The fluke of a whale as it dives.

The fluke of a whale as it dives.

Whales! I was hanging out on the bridge getting my last look at land for a couple of weeks when I thought I saw a whale out of the corner of my eye. I couple of minutes later a huge Humpback Whale breached right next to the ship. I have seen whales before, but it was just their dorsal fin of flukes. This was crazy. An entire whale was out of the water and it kept on breaching over and over again like it was playing. I wanted to take a picture, but I was too mesmerized to even take my eyes away from it for a moment. Then as I started to look farther out to sea, I saw even more whales. There were about a dozen whales flapping their tails and rolling on to their sides. It looked like they were having a good time playing on a beautiful day.

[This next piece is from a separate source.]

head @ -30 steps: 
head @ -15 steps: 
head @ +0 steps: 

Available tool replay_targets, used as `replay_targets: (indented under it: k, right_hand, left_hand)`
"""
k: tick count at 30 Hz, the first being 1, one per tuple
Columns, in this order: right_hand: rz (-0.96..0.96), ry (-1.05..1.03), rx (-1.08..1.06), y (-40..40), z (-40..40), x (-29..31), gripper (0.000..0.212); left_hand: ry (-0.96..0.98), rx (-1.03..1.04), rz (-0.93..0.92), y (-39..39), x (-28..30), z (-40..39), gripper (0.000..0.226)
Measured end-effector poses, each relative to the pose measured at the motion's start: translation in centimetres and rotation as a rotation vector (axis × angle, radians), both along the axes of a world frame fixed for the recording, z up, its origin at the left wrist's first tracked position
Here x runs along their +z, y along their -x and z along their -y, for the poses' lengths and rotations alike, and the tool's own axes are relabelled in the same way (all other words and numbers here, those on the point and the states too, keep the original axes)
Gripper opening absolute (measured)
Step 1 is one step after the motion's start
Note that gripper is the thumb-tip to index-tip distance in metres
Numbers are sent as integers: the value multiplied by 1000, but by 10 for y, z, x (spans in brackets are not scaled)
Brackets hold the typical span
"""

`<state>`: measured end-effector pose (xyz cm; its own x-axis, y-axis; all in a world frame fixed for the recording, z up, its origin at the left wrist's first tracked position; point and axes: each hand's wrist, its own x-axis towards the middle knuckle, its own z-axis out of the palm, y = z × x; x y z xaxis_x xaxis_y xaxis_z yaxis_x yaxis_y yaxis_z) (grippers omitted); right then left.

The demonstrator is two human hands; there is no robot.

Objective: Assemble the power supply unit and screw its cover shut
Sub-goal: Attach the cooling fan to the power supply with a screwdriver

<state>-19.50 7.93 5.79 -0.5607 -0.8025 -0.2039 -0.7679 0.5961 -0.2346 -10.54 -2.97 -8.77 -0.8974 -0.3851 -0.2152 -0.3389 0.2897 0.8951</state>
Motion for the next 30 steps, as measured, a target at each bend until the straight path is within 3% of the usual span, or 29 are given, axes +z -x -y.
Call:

The weather forecast for September 4 - 6. It doesn't look good...

The weather forecast for September 4 - 6. It doesn't look good...

That beautiful day, however, did not last very long. We managed to sample at two different stations when the wind started to pick up and the waves began to get a little larger. The forecast was calling for a Gale Warning with gusts of up to 50kts and 20-24 ft seas. Those conditions are far too dangerous to fish in, so we turned around and headed back to Dutch Harbor. Hopefully the storm will pass quickly and we will only have to hide out a couple of days until it is safe to fish again.